Uklikinfo.com – Sering dijumpai saat gempa hingga beberapa waktu setelahnya keluhan pusing dan mual. Para ilmuwan menyebutnya phantom earthquakes atau jishin-yoi (Jepang).
Fenomena pusing dan mual sehabis gempa telah banyak dilaporkan antara lain ketika gempa 6,4 skala Richter mengguncang Kunamoto, Jepang, pada April 2016. Hingga beberapa bulan pasca kejadian, sebanyak 200 orang masih melaporkan mual dan gangguan keseimbangan, yang oleh para ahli disebut sebagai ‘post-earthquake dizziness syndrome’ (PEDS).
Ada beberapa teori yang menjelaskan fenomena ini. Pertama, keluhan mual dan pusing sehabis gempa terjadi dengan mekanisme serupa dengan mabuk perjalanan atau motion sickness. Saat guncangan terjadi, gerakan yang dialami tubuh dan yang teramati secara visual tidak sinkron sehingga muncul berbagai keluhan tidak nyaman.
Kedua, masih dengan keadaan yang sama, akibat guncangan. Pada tubuh terdapat sistem keseimbangan, Sistem ini dikenal juga sebagai sistem vestibularis. Telinga salah satu didalamnya.
Di telinga dalam terdapat bagian berbentuk semi lingkaran yang berisi cairan dan sensor yang menyerupai rambut-rambut halus, dikenal sebagai kanalis semisirkularis. Bagian inilah yang membantu menjaga keseimbangan.
Di bagian ujung lingkaran tersebut, terdapat organ bernama utrikulus dan sakulus. Keduanya memiliki sel-sel rambut sensorik. Jika dilihat lebih dalam, di sel-sel ini ada lagi bagian kecil bernama otokonia. Inilah partikel yang sangat berperan dalam keseimbangan.

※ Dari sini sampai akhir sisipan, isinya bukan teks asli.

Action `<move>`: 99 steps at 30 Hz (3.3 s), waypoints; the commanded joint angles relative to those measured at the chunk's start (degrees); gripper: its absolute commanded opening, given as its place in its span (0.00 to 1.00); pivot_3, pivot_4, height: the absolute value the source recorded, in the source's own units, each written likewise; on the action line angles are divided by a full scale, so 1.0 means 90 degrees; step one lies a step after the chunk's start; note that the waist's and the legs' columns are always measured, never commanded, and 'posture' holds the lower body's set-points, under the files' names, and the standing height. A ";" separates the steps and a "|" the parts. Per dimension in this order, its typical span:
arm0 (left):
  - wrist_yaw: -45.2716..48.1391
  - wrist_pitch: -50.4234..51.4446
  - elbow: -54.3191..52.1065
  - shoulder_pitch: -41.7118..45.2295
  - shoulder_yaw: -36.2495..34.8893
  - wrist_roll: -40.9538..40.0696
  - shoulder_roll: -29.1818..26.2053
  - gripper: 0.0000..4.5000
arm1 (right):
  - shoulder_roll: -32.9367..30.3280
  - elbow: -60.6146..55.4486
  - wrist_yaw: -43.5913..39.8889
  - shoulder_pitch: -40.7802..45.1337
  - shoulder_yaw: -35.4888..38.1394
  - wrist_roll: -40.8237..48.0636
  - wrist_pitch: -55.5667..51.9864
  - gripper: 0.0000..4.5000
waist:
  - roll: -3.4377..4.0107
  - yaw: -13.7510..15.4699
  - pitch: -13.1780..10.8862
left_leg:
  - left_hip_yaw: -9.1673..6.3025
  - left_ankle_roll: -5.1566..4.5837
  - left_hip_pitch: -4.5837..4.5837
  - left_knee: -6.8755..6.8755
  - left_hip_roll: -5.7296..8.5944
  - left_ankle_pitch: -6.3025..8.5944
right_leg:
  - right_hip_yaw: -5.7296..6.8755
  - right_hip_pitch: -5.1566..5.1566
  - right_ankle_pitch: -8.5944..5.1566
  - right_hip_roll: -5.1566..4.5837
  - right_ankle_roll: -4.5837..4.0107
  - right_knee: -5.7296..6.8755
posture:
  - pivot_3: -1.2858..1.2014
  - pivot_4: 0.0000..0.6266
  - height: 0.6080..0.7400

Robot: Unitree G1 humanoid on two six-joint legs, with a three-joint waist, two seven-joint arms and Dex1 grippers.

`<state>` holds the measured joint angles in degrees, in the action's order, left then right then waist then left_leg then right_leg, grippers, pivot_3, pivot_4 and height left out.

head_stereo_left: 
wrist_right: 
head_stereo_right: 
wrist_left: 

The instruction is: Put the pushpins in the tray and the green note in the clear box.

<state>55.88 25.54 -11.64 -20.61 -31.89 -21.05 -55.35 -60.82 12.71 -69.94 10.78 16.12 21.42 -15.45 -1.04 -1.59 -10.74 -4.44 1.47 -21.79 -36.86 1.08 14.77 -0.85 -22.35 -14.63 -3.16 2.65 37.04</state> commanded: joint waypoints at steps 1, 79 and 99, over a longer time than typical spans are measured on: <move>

Otokonia bekerja membantu memonitor posisi kepala saat beradaptasi dengan gravitasi. Saat posisi kepala tidak daat beradaptasi dengan gravitasi (guncangan) akibat gempa, maka akan timbul keluhan pusing yang dapat berlanjut pada keadaan mual.
Adanya otokonia ini juga memungkinkan Anda naik ke ketinggian atau turun ke kedalaman tertentu, seperti naik dan turun di dalam lift atau berada di dalam mobil yang sedang berjalan, dengan tetap stabil, seimbang, dan tidak pusing.
Teori lain yang menjelaskan fenomena ini adalah fobia terhadap gempa susulan. Bahkan ketika gempa susulan tidak benar-benar terjadi, tubuh mengantisipasinya dengan kepanikan.